Breast cancers that are HER-2 negative and also lack receptors for estrogen and progesterone are referred to as “triple negative.” This form of the disease tends to be aggressive and may respond better to different treatments. It appears to be more common in young black and Hispanic women.
Emerging ways to classify breast cancer
The goal of much current breast cancer research is to understand the characteristics of cells in individual tumors. By applying the latest in molecular technology, researchers can identify genes associated with breast cancer and measure their activity in tissue samples. Tools called microarray analysis and reverse transcriptase-polymerase chain reaction (RT-PCR) are used to study patterns of behavior, or expression, of large numbers of genes in breast tissue samples. The researchers can then identify a set of genes whose activity provides information about a cancer, such as the likelihood of recurrence. These tests, known as genetic profiling or gene-expression profiling, have so far been used only for a minority of breast cancers.

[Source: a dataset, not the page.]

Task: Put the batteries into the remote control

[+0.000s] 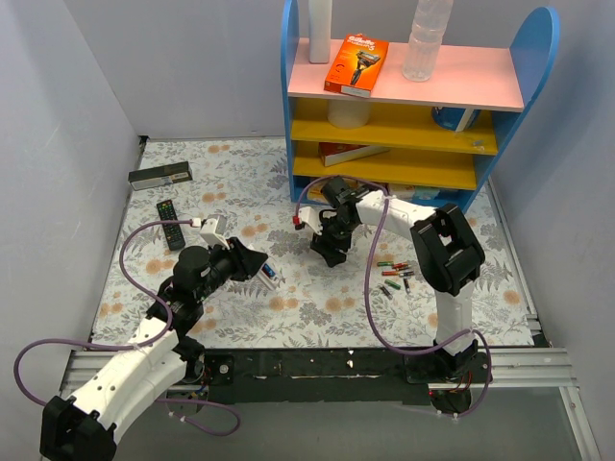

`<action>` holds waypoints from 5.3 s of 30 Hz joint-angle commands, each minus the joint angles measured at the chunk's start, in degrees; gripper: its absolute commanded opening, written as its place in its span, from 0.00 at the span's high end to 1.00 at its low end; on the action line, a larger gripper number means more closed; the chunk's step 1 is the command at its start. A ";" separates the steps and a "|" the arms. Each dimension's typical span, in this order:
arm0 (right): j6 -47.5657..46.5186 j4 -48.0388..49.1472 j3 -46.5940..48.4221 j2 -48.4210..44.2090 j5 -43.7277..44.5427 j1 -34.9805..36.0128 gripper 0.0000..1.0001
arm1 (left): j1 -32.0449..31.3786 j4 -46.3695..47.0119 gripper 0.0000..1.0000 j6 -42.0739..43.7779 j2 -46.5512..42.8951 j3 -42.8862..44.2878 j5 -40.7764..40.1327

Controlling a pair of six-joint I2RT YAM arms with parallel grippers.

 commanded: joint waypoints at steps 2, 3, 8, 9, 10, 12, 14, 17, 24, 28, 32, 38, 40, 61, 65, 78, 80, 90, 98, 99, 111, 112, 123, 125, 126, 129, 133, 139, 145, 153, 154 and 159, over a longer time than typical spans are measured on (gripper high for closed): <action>-2.05 -0.53 -1.33 -1.16 -0.48 0.32 0.35 | 0.31 -0.31 1.00 0.56 -1.05 1.66 -1.00; -1.88 -0.35 -1.78 -1.51 0.40 0.32 0.36 | 0.31 -0.13 1.00 0.47 -0.96 1.66 -0.65; -0.12 1.49 -5.20 -2.74 3.39 0.41 0.44 | 0.31 0.49 1.00 0.56 -0.17 1.57 -0.29; 0.06 1.93 -5.82 -3.44 3.83 0.58 0.45 | 0.22 0.66 1.00 0.56 0.09 1.57 -0.29; 0.32 2.46 -6.43 -3.80 4.79 0.76 0.46 | 0.22 0.75 1.00 0.47 0.18 1.57 -0.12; 0.93 4.04 -8.18 -4.94 6.55 0.85 0.49 | 0.22 1.01 1.00 0.13 0.45 1.31 0.06; 1.46 5.18 -9.59 -5.64 7.96 0.94 0.56 | 0.22 1.01 1.00 -0.14 0.45 1.13 0.06; 2.25 7.73 -12.32 -6.88 9.19 0.94 0.63 | 0.22 1.01 1.00 -0.40 0.18 0.87 0.15; 4.36 9.41 -15.40 -8.19 9.28 1.90 0.73 | 0.31 3.73 1.00 -2.07 0.27 -0.01 1.46; 6.47 10.02 -17.86 -10.04 8.76 2.78 0.84 | 0.22 6.81 1.00 -4.09 0.62 -1.42 3.22; 11.03 11.25 -20.93 -13.11 6.91 3.40 0.99 | 0.31 10.59 1.00 -5.85 1.67 -3.43 4.37; 17.10 14.59 -24.10 -22.42 7.78 3.31 0.99 | 0.31 17.18 1.00 -8.22 3.35 -5.63 5.68; 19.82 13.63 -23.40 -26.38 7.61 3.57 0.99 | 0.22 20.95 1.00 -9.62 4.22 -6.95 6.47; 46.99 -6.06 4.01 -21.39 27.92 25.02 0.99 | 0.13 39.87 1.00 -13.50 17.06 -7.40 11.49; 47.96 -6.59 5.78 -19.10 26.95 25.81 0.99 | -0.83 37.85 1.00 -13.59 16.80 -6.61 9.99; 49.45 -8.70 9.56 -16.02 25.80 27.04 0.99 | -1.89 39.51 1.00 -17.98 16.44 -7.48 6.91; 49.80 -8.87 9.82 -15.67 25.98 27.04 0.99 | -1.89 40.12 1.00 -18.42 16.27 -7.66 7.44; 50.51 -6.59 11.31 -14.88 25.80 27.13 0.99 | -1.98 42.14 1.00 -20.35 15.92 -8.62 10.17; 49.46 -2.90 10.79 -15.58 24.93 27.04 0.99 | -2.15 45.92 1.00 -24.83 17.58 -9.50 12.10; 49.28 -2.55 10.79 -15.75 24.84 27.04 0.99 | -2.24 46.36 1.00 -25.10 17.85 -9.50 12.28; 46.46 -5.53 12.72 -16.72 24.75 27.04 0.81 | -2.24 46.89 1.00 -33.89 20.13 -9.24 8.68; 46.29 -6.40 12.98 -16.64 24.92 27.13 0.80 | -2.24 47.07 1.00 -35.02 20.48 -9.24 8.33; 45.41 -9.31 14.74 -17.25 27.30 27.04 0.74 | -2.24 48.74 1.00 -40.92 21.81 -10.73 5.42; 45.15 -9.66 14.92 -17.34 27.04 27.04 0.74 | -2.24 48.91 1.00 -41.36 21.98 -10.82 5.33; 45.14 -9.75 14.92 -17.34 26.95 27.04 0.73 | -2.24 49.09 1.00 -41.62 22.16 -10.82 5.33; 44.97 -10.10 15.09 -17.42 26.95 27.04 0.73 | -2.24 49.27 1.00 -42.06 22.51 -10.73 5.33; 43.83 -10.37 16.67 -18.74 26.95 27.04 0.72 | -2.15 48.39 1.00 -42.07 22.86 -10.38 6.04; 34.63 -12.74 18.97 -23.21 23.79 27.04 0.68 | -1.80 46.20 1.00 -41.36 22.86 -8.98 7.96; 20.82 -9.32 5.64 -31.99 19.48 26.95 0.74 | -1.62 44.43 1.00 -37.85 24.96 -5.12 12.62; 7.19 -2.02 -5.55 -38.43 17.63 27.04 0.76 | -1.45 43.99 1.00 -35.21 29.27 0.25 20.87; 6.13 -1.67 -6.08 -38.61 17.54 26.95 0.76 | -1.45 44.25 1.00 -34.69 29.89 0.69 21.85; 3.31 1.67 -8.98 -39.83 18.86 26.95 0.76 | -1.45 44.52 1.00 -34.33 33.05 4.02 26.69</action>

Some researchers have proposed a new way to classify breast cancers based on molecular features rather than on the cancer’s appearance under a microscope. These types include:
* Luminal A and luminal B. The genetic activity of these cancers is similar to that of normal lumen cells ? those that line the breast ducts and glands. Luminal cancers are estrogen receptor positive and usually grow slowly.
* HER-2. These cancers have extra amounts of HER-2 protein and extra copies of the gene. They tend to grow quickly but respond well to treatment with Herceptin.
* Basal. Basal breast cancers contain normal amounts of HER-2 and lack estrogen and progesterone receptors. This type of cancer grows rapidly.
Most doctors still use the traditional categories when talking about types of breast cancer. But they draw on the latest research about breast cancer features to determine the best course of treatment.